I had the misfortune of having a huge banda Sinaloaense (so called because this is the official regional music of Sinaloa state, and Mazatlan in particular) stall in front of me for a long time in the parade. I wanted to kill myself. All the little kids around me started to cry. Nobody could hear them because the music was so loud. One little girl was covering her ears and had tears streaming down her face. Nobody seemed to enjoy it, except for the guys in the band. (It did look like fun to play.) There was some applause at the end, either because people were glad that they were moving on, or, I suspect, out of some civic duty to appreciate their hometown's musical claim to fame. Lonely Planet says "be sure to catch a rousing banda Sinaloaense while in Mazatlan". I say, Lonely Planet, be sure to KISS MY ASS. Other popular music includes stupid latin pop ( the big song right now is called La Gorilla, features lots of grunting and has an accompanying stupid dance in which the participants pretend to be apes), and techno. Thank god carnaval is over.
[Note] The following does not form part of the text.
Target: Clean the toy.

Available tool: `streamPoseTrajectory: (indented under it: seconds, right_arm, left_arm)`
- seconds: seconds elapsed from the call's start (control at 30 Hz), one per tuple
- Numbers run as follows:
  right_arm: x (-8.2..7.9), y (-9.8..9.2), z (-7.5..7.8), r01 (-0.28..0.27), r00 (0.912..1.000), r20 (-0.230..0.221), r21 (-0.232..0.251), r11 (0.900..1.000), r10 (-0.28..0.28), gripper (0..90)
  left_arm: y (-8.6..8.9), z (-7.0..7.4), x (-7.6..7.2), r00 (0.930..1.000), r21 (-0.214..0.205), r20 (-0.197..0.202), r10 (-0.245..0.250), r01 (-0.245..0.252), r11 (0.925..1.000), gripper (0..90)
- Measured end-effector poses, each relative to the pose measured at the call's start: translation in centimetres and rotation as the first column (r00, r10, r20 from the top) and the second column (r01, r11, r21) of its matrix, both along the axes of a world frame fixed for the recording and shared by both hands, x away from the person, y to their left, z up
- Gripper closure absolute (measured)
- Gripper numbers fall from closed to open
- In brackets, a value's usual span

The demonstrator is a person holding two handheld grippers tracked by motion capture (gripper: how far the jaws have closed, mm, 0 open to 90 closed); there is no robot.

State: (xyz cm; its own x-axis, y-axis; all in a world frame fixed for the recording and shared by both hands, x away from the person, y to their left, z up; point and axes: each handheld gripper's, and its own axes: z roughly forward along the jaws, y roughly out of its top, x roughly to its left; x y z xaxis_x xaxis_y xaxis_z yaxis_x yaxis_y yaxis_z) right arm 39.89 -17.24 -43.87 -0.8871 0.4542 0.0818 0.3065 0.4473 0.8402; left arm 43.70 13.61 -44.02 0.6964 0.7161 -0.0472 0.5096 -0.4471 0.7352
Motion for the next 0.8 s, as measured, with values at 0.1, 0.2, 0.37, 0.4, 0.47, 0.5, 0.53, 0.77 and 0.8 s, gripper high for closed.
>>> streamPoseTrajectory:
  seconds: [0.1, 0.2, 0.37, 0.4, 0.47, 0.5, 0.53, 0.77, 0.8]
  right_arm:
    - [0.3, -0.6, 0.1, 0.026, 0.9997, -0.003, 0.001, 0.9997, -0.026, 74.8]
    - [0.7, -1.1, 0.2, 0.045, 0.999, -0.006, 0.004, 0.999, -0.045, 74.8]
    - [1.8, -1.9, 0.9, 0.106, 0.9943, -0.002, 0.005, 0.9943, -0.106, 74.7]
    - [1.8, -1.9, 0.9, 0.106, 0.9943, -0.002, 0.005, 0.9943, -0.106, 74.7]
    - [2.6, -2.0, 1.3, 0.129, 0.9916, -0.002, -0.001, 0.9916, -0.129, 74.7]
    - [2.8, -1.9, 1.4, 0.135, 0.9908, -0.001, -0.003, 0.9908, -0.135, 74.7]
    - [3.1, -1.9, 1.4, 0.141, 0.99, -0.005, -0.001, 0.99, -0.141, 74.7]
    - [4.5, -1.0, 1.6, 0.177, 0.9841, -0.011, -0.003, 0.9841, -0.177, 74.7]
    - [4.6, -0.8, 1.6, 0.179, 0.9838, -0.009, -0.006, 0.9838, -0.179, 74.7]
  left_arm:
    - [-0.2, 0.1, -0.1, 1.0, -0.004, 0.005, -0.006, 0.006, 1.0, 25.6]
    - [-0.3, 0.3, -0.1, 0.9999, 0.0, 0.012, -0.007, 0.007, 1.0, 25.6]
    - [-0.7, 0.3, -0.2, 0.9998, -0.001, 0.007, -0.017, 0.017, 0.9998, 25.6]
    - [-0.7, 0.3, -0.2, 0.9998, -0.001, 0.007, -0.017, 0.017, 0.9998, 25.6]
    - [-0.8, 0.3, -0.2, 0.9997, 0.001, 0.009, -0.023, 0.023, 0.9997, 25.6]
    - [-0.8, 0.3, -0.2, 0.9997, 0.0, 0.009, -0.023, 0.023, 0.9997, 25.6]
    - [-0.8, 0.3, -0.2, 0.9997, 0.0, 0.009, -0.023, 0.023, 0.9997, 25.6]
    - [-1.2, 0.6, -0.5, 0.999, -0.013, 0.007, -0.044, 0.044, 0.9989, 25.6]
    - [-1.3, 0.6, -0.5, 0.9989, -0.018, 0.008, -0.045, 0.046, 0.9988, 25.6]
Well, I'm off. Barbecue back at the ranch tonight. Thanks to those who have written me (bitter or not). Keep it up. It's great to hear from you.

Leese

3 comments:

Anonymous said...

Leesa - Glad to hear your having fun and continuing your taste for the finer ironies of life. Vive les Quebec indeed! I think "bad humour" refers to the old ideas of our moods being governed by humours, bad humour being a kind of black bile that accumulates in the body and gives you a stormy disposition, driving some folks insane. This was big in Spain up until the middle of the nineteenth century, and if it's big in Spain, it's big in Mexico. Bad humours could be cast out through purgings, bleedings, prayer, and casting out demons. Arnold Schwarzenegger seems a logical choice for the bad humour poster boy, as the government of California is responsible for exploiting migrant labour and stealing the water supply from Mexico. But that's just an assumption, and you know what they say about assumers .... I think you should enter the Miss Skeptical Tourist pageant.

Anonymous said...

Hola Lisa!

Ummm...in the Yukon they have beaches...of ice...but beaches! And instead of Carnaval or Caravan or whatever it is they have the Idonorad(or something along that vein), the craziest dog-sled race...IN THE WORLD!!!!

Really though, I'm glad the weather in Toronto is getting better because for a while I was thinking "Why don't I go to a place that is sunny and hot? Why am I going to a place that has no sun light for half the year?" Actually the Yukon sounds pretty cool...heh heh no pun intended...I'll be here all week, try the pork chops.

Anonymous said...

Mexico sounds like it is on small distant planet; possibly to the left of Venus. Not a place on the same planet as our cold Toronto.

It has warmed up to +5 today though…spring is coming!!
Days are getting longer…hooray for the return of the light!!!
You sure did pick the right month for a vacation.
I look forward to the next Norton update.

Doug M.

P.S.
"Bad humour" could have something to do with the humors of the body…blood, bile etc…back in the day they believed that out of balance humors caused illness. Led to things like blood letting and leaches.